Fino ad oggi la Francia ha resistito almeno a qualcuno dei cambiamenti che hanno peggiorato la situazione dei lavoratori, e soprattutto dei cittadini a basso reddito, nei paesi ricchi. Le Autorità Europee (ivi compresa la Commissione Europea, la Banca Centrale Europea e il Fondo Monetario Internazionale) danno impulso a queste misure regressive nelle economie più deboli della zona euro (come la Grecia, la Spagna e l’Irlanda). Queste istituzioni, al pari di numerosi politici, tentato di usare dei problemi economici attuali dell’Europa come un pretesto per far passare delle riforme di destra.
I sondaggi dicono che più del 70% degli interpellati sostengono gli scioperanti, nonostante i disagi dovuti alla penuria di carburante e ad altre perturbazioni. I Francesi sono stanchi del loro governo di destra, e anche questo spiega le proteste. Nonostante la debolezza del partito socialista, stando ai risultati delle ultime elezioni, la sinistra è più forte in Francia che in molti altri paesi, ed essa ha la capacità e la volontà di organizzare delle manifestazioni di massa, degli scioperi e campagne di sensibilizzazione.

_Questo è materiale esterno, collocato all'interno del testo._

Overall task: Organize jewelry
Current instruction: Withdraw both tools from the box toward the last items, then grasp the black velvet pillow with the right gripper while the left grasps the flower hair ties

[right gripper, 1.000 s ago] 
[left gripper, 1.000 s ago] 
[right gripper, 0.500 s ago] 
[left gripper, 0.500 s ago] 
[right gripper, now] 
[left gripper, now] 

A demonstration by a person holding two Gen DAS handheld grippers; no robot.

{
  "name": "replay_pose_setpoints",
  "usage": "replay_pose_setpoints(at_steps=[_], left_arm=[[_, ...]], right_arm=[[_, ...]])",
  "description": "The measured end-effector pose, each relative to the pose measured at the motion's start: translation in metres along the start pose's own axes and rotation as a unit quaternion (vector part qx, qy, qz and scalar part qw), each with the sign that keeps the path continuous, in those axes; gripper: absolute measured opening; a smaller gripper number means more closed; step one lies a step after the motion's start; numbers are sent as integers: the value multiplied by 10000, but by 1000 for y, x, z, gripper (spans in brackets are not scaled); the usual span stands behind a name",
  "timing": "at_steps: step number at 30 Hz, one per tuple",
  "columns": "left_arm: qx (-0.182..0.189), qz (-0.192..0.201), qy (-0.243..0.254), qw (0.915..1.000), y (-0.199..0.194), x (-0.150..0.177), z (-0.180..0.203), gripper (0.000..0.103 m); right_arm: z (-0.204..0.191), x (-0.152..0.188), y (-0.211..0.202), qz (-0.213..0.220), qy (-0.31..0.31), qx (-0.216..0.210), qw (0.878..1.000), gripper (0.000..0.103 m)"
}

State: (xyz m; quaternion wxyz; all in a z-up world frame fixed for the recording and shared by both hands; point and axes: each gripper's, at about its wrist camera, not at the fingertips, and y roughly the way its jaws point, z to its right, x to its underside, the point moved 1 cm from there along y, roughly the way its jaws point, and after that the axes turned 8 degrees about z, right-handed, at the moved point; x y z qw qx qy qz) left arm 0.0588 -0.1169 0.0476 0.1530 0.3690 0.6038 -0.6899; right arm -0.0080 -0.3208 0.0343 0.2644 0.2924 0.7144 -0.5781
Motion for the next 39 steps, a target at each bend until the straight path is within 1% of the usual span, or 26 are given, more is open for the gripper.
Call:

Di fatto, i Francesi si battono per l’avvenire dell’Europa – e costituiscono un buon esempio per gli altri paesi. Qui negli Stati Uniti noi possiamo solo sperare di essere capaci di respingere tutte le misure contro il nostro sistema di sicurezza sociale – molto meno generoso – nel corso degli attacchi che si profilano all’orizzonte.